Arad, Yeruşalim’in güneyinde Necef isimli yarı kurak bir bölgede kurulan bir antik kentti. Arad’da yapılan kazılarda, Süleyman’ın krallığıyla (MÖ 1037-998) Yeruşalim’in Babilliler tarafından yıkımı (MÖ 607) arasındaki dönemden kalma İsrailoğullarına ait altı kale ortaya çıkarıldı. Kazı yapanlar Arad’dan, Mukaddes Kitabın yazıldığı döneme ait en büyük ostrakon koleksiyonunu çıkardılar. Bu koleksiyonda üzerinde İbranice, Aramca ve diğer dillerde yazılar olan 200’den fazla parça bulunuyor.

Arad ostrakon koleksiyonundaki bazı parçalar, Mukaddes Kitabın kâhin aileleri hakkında verdiği bilgileri doğruluyor. Örneğin bir çömlek parçasında, Çıkış 6:24 ve Sayılar 26:11’de geçen “Korah’ın oğulları” ifadesi bulunuyor. 42, 44-49, 84, 85, 87 ve 88. Mezmurun üst yazılarında, bu mezmurlar özel olarak “Korah oğulları”na atfedilir. Bu koleksiyonda adı geçen diğer kâhin aileleri Paşhur ve Meremot’unkilerdir (1. Tarihler 9:12; Ezra 8:33).

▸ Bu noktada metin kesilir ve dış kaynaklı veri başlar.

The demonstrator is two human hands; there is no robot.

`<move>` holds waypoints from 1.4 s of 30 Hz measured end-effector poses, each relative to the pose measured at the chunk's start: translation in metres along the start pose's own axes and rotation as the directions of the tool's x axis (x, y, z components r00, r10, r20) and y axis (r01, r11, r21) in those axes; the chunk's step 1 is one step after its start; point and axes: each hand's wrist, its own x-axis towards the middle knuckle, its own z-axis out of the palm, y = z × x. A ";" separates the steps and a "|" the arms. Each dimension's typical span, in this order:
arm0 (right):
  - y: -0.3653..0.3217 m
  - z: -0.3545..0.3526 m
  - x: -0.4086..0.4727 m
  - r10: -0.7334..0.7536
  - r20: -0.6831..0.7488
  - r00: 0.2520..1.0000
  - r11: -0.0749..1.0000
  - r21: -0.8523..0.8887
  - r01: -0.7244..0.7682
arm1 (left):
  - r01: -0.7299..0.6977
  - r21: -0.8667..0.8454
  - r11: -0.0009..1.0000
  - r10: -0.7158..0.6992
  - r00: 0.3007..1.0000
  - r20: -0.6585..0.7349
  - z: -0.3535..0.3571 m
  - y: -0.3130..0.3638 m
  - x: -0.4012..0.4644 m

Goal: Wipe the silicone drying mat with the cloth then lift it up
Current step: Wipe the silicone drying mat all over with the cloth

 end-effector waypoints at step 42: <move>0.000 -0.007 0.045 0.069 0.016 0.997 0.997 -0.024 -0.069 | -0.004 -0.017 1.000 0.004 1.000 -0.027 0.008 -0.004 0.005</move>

Başka bir örnek görelim. Yeruşalim’in Babilliler tarafından harap edilmesinden hemen önceki döneme ait olan bir kalenin kalıntılarında, üzerinde kalenin komutanına hitaben yazılmış yazılar olan bir çömlek parçası bulundu. Bir yayına göre bu çömlek parçasında kısmen şöyle yazıyor: “Efendim Elyaşib’e. Yahve [Yehova] refahınızla ilgilensin. . . . . Bana emirler verdiğin konuya gelince: şu anda her şey yolunda: kendisi, Yahve’nin mabedinde kalıyor” (The Context of Scripture). Birçok bilgine göre burada değinilen mabet, Yeruşalim’de bulunan ve Süleyman’ın döneminde inşa edilmiş olan mabettir.

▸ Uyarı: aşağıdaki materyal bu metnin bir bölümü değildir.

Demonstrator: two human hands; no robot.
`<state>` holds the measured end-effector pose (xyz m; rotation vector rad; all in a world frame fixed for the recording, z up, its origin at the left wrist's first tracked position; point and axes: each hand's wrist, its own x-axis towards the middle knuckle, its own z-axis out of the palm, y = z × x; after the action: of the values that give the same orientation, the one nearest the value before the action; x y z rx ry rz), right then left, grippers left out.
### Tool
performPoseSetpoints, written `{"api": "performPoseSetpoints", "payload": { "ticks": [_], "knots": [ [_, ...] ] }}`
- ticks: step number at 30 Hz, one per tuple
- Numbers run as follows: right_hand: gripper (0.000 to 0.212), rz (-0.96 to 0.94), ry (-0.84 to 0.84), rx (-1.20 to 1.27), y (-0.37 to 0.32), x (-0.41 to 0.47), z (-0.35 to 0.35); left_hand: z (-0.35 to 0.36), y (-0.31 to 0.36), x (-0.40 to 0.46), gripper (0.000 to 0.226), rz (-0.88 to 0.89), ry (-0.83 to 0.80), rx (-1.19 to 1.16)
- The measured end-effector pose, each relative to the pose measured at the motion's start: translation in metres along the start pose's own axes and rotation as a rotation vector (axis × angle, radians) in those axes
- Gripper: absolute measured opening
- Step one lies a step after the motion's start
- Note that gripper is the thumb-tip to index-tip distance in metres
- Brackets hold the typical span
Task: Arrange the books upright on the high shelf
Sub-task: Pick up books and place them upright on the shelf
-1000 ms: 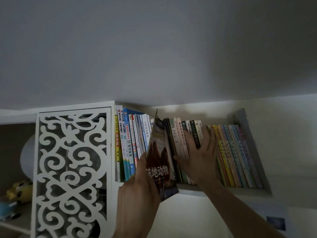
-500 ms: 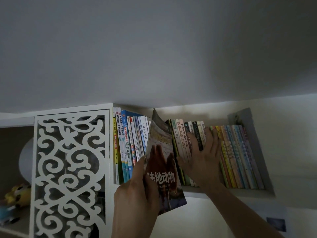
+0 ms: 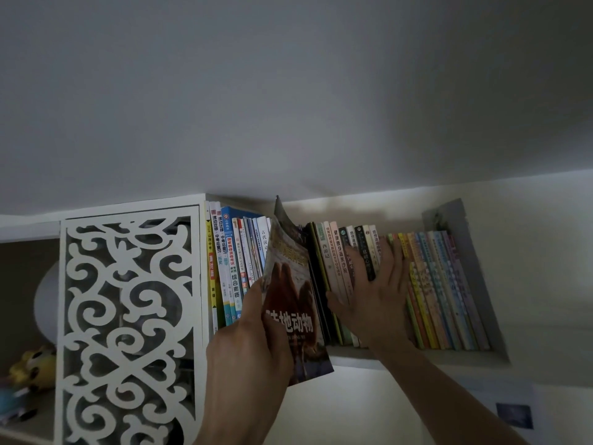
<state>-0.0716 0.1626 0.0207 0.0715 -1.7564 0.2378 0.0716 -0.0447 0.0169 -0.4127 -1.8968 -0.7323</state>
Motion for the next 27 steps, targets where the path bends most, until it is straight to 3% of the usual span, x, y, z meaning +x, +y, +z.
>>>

Lakiş Ostrakon Koleksiyonu

Eski kale kent Lakiş, Yeruşalim’in 43 kilometre güneybatısında kurulmuştu. 1930’da yapılan kazılarda birçok çömlek parçası bulundu ve en azından 12 parça, “[Babil Kralı] Nebukadnetsar’ın kaçınılmaz saldırısına hazırlanırken Yahuda’nın içinde bulunduğu siyasi durumu ve genel kargaşayı tanımlamak açısından . . . . son derece önemli” olduğu söylenen yazışmalar içeriyordu.

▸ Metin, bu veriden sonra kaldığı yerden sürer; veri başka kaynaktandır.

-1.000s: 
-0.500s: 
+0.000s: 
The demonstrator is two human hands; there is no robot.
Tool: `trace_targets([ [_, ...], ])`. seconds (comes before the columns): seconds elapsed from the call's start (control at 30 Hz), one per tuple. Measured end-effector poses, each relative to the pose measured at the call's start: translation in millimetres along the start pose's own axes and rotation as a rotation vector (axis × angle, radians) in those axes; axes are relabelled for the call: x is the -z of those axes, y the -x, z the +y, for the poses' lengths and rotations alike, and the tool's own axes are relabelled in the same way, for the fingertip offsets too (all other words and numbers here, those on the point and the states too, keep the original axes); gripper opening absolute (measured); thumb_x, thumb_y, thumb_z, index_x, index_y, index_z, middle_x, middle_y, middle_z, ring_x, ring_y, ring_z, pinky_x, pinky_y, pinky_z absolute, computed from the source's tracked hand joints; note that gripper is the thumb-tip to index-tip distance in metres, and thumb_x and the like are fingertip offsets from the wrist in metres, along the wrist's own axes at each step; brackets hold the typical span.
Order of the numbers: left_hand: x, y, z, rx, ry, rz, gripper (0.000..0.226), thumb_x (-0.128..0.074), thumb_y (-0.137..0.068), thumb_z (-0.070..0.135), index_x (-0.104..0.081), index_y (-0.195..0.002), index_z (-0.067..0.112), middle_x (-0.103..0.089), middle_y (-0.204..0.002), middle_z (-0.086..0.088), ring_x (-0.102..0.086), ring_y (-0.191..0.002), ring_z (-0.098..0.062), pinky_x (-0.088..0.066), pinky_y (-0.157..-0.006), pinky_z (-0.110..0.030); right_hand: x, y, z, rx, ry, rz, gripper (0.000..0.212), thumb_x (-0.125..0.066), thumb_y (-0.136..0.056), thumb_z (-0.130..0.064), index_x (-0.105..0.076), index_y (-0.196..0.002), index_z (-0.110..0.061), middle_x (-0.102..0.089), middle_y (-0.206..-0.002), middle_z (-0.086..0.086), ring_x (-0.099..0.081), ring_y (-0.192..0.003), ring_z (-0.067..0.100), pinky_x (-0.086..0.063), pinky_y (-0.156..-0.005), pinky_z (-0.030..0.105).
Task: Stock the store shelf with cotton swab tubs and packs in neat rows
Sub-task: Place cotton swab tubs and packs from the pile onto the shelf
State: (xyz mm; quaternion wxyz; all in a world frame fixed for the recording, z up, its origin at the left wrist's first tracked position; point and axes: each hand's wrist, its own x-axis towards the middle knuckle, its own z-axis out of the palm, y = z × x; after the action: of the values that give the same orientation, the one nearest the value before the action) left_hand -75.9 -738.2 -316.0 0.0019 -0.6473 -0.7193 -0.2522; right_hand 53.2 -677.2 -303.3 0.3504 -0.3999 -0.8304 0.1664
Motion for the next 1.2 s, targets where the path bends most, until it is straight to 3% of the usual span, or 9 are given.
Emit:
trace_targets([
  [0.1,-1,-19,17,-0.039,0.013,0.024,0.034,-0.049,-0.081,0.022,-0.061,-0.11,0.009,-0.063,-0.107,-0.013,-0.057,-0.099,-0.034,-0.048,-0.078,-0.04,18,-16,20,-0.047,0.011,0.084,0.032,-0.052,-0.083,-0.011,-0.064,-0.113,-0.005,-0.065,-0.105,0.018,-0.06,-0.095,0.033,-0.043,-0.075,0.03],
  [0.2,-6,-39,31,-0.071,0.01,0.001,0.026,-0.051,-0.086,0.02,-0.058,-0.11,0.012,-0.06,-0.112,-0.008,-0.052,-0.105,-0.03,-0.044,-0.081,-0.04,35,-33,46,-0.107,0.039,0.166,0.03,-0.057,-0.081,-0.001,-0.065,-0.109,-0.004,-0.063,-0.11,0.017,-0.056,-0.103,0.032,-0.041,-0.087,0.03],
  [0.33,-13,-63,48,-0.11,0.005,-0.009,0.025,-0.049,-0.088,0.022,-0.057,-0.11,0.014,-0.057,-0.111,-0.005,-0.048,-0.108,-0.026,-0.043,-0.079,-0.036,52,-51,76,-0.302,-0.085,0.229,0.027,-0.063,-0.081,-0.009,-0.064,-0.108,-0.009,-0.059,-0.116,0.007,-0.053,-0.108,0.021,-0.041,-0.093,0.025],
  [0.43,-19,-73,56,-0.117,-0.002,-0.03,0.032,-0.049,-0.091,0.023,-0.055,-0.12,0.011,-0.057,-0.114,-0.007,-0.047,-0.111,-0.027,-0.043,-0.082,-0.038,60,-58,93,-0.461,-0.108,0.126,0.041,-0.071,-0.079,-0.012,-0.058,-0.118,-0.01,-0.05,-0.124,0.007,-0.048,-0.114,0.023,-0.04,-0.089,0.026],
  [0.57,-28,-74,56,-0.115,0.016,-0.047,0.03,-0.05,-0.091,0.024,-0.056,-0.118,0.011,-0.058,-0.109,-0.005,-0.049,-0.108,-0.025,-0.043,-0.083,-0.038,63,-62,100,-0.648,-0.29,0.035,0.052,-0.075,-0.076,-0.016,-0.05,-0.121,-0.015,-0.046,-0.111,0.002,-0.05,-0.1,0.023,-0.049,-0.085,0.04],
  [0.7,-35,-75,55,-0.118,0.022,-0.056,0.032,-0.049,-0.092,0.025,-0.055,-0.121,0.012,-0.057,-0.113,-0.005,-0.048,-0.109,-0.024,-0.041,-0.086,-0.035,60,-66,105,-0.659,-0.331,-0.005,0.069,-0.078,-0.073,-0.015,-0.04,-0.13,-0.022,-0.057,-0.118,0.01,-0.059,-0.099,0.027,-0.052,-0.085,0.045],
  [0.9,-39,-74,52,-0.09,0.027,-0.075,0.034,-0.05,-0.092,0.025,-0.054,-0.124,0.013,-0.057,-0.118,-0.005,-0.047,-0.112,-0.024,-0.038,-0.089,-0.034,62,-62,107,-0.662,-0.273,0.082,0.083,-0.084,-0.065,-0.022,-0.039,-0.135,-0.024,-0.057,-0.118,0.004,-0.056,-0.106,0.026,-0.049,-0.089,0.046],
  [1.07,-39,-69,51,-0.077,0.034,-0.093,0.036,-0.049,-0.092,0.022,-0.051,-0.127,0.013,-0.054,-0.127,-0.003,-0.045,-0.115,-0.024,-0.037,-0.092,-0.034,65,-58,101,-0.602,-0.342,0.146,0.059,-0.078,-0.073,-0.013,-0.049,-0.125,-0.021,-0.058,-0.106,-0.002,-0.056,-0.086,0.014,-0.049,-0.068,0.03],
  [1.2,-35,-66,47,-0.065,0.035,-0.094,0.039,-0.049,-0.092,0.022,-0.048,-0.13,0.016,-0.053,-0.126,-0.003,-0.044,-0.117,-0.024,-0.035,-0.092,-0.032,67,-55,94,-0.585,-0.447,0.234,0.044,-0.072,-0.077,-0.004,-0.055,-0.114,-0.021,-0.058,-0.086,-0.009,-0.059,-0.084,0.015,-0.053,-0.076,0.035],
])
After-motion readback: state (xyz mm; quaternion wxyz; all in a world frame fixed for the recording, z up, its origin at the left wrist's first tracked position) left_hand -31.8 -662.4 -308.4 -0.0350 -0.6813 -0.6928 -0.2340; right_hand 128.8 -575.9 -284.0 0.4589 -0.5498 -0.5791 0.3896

Bulunan mektuplardan en önemlileri, muhtemelen Lakiş’te komutan olan Yaoş ile alt rütbeli bir subay arasındaki yazışmalardan oluşuyor. Mektuplarda kullanılan dil, aynı dönemde yaşayan peygamber Yeremya’nın yazılarında kullandığı dile benziyor. Bu mektuplardan ikisinin, Mukaddes Kitabın bu kritik dönemi tanımlayan sözlerini nasıl desteklediğini görelim.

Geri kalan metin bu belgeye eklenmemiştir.